I fished with my father as a kid, and up until I was around 30. Sad to say, I think our last trip actually fishing may have been 1995 (that's the trout stamp on his license). But we took trips in early 2001 to stock the stream with his grandson. I feel like we never fished enough. But when we did, it was incredibly meaningful. This was not your low-effort local fishing. It was get all the stuff together load the car drive 2+ hours to the Poconos,  get to the Swiftwater Inn (sadly gone now) get out on the stream and fish the day. Later, the club bought a farmhouse and that was fantastic! No more renting at the inn. Fish the whole weekend. We'd have pan fried trout for lunch. Private water. Natural wild brook char. Classic unspoiled small stream fishing. Local Wissahickon fishing? For years, I turned my nose up at more than the smell. (That sentiment is changing but that is another story.)

I suppose every boy or girl who grows up fishing with dad, or mom, may have the same emotional touch with fishing. I really feel my father out there. It comes with the circumstances. Because he was also a birder, I think of him when a warbler sings. The sound of the riffle, the breeze, the smell of the creek--these all bring back more than memories--more a feeling of connectedness, of wonder, of bliss.

And so as I expand my Connecticut fishing experience, I am also reliving my childhood. And remembering my father and what he enjoyed, and what was meaningful to him. It really opens up more than these sort of trite superficial aspects. Rather it opens the memory and my thoughts to everything he believed in or cared about. How do our parents influence after they are gone? Profoundly.

Just a week ago or so, I had one of these profound mornings on the river. It was a half hour from home, and I was alone there, with my father's bamboo and his waders, and his Hardy LRH Lightweight reel and some 40 year old Scientific Anglers double tapered line, and antique Cortland leaders in my pocket, of the vest he gave me as a kid. I was literally trying to fill his shoes.

The riffle was beckoning. The pool near the road seemed too easy, too lazy, too over-fished. So I walked a bit farther. The sound of the riffle reminded me of the 'road' stretch on the Swiftwater. I had to fish it. I worked up the brook, with my father's favorite fly tied on--a royal coachman--and presented it dry, as well as wet, methodically working upstream. As I settled into a rhythm,  it was astounding how I both appreciated greatly the fortunate day, but also missed my father. I wanted him to be there. 14 years ago, we lost him. It does not seem so long.

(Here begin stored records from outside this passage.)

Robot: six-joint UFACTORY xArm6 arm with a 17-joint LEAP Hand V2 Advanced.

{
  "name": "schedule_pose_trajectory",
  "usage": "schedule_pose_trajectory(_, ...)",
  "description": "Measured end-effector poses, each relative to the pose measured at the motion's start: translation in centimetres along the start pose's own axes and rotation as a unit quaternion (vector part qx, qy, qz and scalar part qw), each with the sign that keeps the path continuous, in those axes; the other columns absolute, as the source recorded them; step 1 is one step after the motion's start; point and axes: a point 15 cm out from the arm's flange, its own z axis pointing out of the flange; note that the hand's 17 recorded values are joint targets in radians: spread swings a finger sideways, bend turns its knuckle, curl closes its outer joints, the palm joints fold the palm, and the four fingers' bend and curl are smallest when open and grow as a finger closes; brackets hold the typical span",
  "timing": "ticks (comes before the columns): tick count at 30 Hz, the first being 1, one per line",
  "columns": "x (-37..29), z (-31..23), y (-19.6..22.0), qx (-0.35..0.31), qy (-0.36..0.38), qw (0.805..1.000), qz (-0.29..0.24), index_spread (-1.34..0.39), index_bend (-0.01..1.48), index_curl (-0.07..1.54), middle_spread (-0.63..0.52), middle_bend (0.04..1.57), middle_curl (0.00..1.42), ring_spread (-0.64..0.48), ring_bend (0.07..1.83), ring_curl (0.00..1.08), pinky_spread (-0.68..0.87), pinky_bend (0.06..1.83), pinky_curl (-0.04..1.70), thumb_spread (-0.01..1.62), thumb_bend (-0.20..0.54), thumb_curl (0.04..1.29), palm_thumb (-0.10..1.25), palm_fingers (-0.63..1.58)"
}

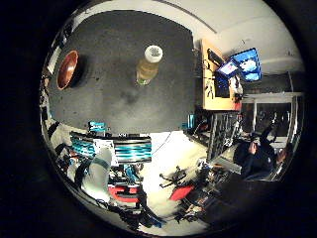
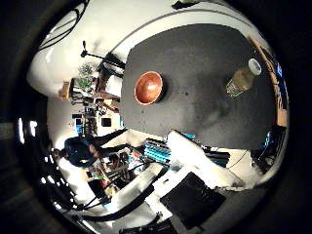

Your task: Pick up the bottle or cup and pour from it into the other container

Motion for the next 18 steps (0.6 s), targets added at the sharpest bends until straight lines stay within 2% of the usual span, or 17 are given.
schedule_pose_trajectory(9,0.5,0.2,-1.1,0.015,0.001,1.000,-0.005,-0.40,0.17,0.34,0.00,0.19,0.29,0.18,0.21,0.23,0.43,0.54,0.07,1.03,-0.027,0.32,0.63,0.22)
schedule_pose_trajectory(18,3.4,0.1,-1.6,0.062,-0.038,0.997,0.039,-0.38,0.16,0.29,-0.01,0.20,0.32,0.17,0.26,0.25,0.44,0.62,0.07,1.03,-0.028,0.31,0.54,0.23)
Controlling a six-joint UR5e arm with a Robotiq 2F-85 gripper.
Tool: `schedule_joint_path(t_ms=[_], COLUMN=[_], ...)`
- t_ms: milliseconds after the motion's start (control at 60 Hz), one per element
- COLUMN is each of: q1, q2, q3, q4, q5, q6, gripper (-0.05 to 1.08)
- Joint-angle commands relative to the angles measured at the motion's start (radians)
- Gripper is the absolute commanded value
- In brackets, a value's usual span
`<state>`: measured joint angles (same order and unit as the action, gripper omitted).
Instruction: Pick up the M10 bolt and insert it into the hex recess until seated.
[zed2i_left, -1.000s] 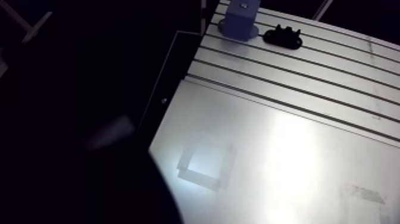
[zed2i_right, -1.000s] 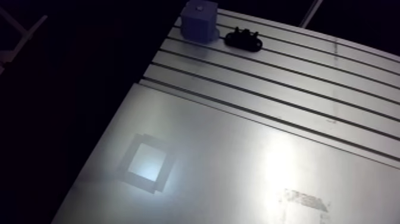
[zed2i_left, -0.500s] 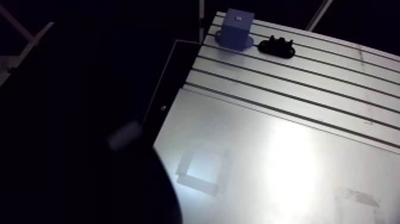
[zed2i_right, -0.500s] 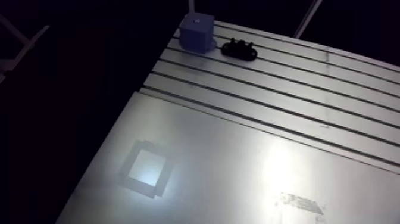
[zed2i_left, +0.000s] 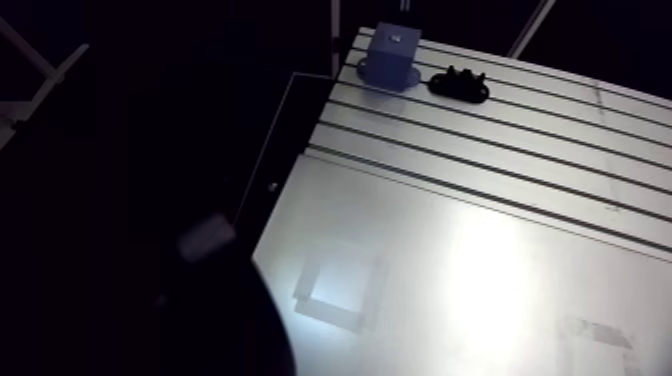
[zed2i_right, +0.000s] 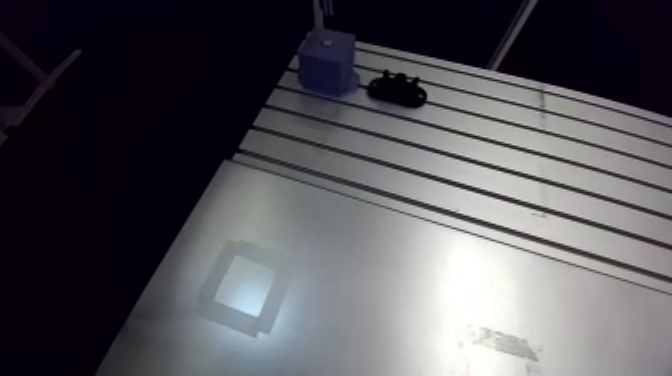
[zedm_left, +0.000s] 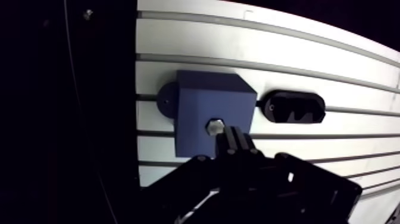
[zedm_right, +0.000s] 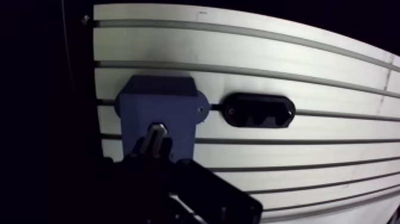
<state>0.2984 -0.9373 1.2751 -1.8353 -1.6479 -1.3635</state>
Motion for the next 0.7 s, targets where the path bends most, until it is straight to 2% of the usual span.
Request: schedule_joint_path(t_ms=[17,700], q1=[-0.01,-0.01], q2=[-0.002,0.01], q3=[0.014,0.023], q4=[-0.034,-0.028], q5=[0.009,0.01], q6=[0.049,0.039], gripper=[1.07,1.07])
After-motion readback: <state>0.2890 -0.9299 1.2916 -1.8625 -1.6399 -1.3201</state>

When I hooked up in that riffle, it was like so many before--it feels at first like another snag but somehow you know it isn't and you instinctively lift the rod tip. Then as trout tend to do, the fish swims towards me trying to spit the fly. Unlike the big game fish you see on TV, my experience with trout is mostly opposite. You can't retrieve fast enough to keep up with the best of them. The line goes slack, and off it goes. And so it was on this day. At 4 feet out, I lost it. But no matter. I had found my quarry in that seam and I was content for the next 5 minutes as I walked out.

Going by the road pool, I watched a man land a brook trout. Sometimes there really are fish right next to the road.